Stored entries
┏━━

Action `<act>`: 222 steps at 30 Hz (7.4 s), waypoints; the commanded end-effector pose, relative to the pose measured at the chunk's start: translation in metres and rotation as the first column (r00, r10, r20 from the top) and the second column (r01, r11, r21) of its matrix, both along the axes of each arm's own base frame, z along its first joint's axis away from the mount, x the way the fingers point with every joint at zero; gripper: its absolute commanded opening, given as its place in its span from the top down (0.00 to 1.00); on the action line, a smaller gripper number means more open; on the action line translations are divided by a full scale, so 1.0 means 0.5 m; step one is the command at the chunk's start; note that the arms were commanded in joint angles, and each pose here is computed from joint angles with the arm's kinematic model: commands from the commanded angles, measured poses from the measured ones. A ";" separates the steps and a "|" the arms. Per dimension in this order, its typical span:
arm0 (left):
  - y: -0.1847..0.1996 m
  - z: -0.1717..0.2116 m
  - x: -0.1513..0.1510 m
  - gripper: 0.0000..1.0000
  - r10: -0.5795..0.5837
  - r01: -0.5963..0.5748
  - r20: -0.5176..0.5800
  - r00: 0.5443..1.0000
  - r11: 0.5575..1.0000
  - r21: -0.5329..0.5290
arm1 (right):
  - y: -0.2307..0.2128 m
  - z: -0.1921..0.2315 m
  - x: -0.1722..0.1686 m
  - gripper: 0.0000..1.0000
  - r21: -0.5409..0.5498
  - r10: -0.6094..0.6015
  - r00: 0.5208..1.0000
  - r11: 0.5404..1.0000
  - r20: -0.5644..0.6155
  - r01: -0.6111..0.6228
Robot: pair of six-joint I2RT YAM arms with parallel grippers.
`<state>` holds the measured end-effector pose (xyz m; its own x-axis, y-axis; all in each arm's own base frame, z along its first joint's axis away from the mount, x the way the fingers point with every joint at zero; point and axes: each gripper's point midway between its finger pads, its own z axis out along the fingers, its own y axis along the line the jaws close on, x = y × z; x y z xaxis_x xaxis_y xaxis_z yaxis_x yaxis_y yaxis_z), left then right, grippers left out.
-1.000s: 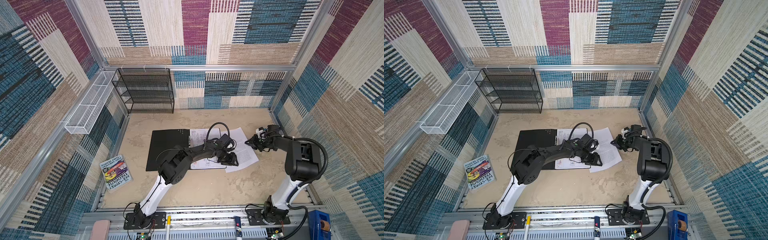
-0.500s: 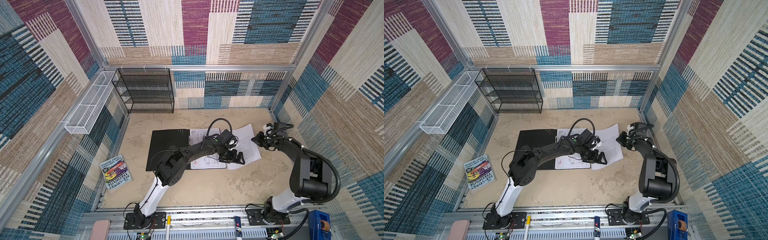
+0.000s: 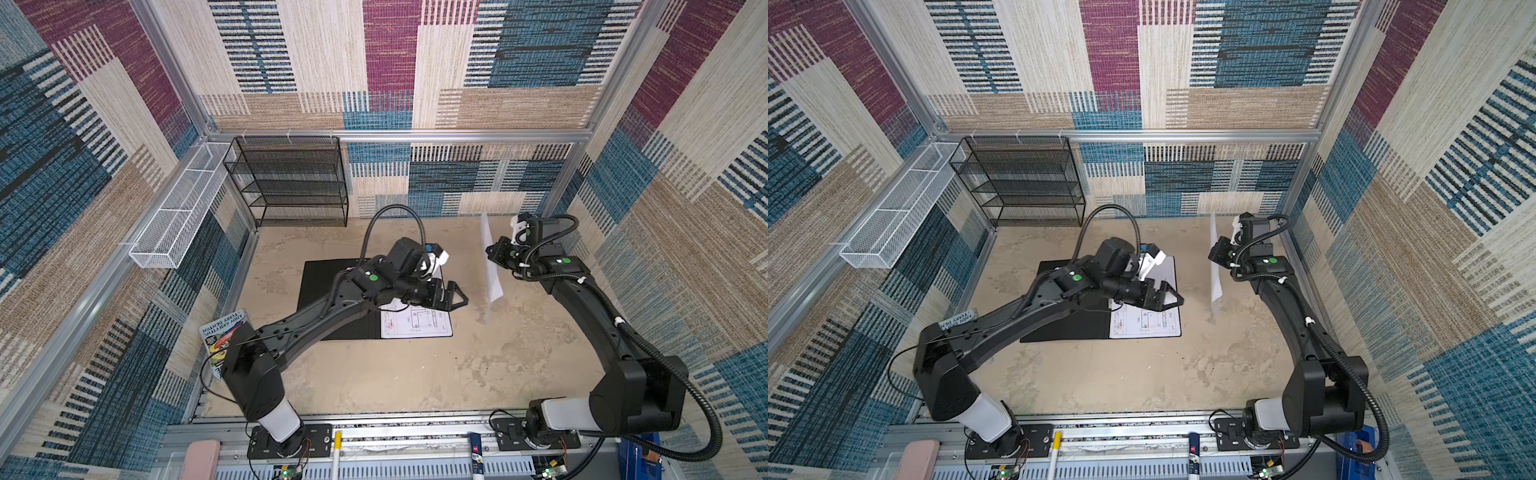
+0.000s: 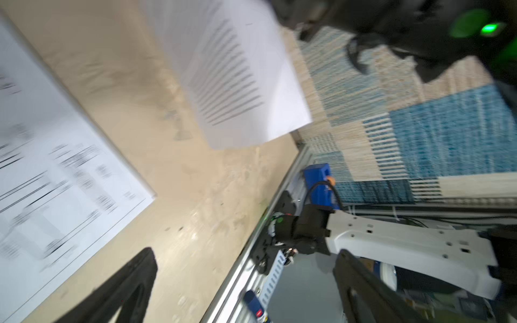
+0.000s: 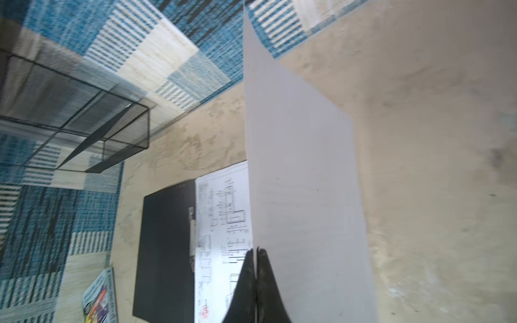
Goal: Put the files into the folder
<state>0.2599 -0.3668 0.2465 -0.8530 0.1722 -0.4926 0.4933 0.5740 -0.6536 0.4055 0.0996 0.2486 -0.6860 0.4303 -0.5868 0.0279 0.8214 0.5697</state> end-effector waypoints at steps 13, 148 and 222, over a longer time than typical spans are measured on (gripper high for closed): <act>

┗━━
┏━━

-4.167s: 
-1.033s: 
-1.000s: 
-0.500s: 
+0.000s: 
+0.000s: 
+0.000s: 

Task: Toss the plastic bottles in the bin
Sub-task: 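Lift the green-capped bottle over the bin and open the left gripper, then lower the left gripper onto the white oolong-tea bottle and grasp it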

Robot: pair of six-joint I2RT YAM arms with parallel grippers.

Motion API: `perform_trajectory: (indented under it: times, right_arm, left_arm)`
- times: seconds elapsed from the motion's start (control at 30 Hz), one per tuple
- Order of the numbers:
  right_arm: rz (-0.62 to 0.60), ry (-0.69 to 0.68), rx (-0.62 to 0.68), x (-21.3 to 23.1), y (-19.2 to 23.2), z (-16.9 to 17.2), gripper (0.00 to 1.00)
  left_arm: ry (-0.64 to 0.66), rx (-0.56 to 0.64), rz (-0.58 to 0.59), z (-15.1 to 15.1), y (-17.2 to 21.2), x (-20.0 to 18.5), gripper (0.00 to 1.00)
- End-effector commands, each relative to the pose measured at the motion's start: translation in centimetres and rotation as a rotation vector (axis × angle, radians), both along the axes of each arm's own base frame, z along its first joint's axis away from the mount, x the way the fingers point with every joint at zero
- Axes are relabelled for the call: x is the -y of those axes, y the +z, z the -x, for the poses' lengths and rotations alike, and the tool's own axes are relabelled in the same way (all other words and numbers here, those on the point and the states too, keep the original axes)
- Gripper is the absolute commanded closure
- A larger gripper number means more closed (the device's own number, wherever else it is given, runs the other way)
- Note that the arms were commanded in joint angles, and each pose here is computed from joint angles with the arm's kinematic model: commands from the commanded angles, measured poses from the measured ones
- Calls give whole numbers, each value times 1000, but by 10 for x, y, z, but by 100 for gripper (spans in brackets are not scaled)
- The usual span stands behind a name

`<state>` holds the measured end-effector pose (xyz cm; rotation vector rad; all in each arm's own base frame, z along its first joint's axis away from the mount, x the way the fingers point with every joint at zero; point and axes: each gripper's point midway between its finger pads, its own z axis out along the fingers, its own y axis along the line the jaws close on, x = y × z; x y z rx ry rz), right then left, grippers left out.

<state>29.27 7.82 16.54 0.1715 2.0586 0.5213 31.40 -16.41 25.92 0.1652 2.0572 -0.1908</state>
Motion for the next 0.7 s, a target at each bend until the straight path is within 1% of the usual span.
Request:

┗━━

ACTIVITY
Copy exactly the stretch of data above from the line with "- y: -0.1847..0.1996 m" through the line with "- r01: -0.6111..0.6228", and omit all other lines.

WORKED SOLUTION
  - y: -0.1847..0.1996 m
  - z: -0.1717..0.2116 m
  - x: -0.1513..0.1510 m
  - gripper: 0.0000..1.0000
  - r10: -0.5795..0.5837
  - r01: -0.5963..0.5748
  - r20: -0.5176..0.5800
  - r00: 0.5443..1.0000
  - r11: 0.5575..1.0000
  - r21: -0.5329..0.5290
arm1 (right):
  - y: -0.2307..0.2128 m
  - z: -0.1921..0.2315 m
  - x: -0.1722..0.1686 m
  - gripper: 0.0000..1.0000
  - r21: -0.5409..0.5498
  - r10: -0.6094..0.6015
  - r00: 0.5208..1.0000
  - r11: 0.5404..1.0000
  - r20: -0.5644..0.6155
  - r01: -0.6111..0.6228

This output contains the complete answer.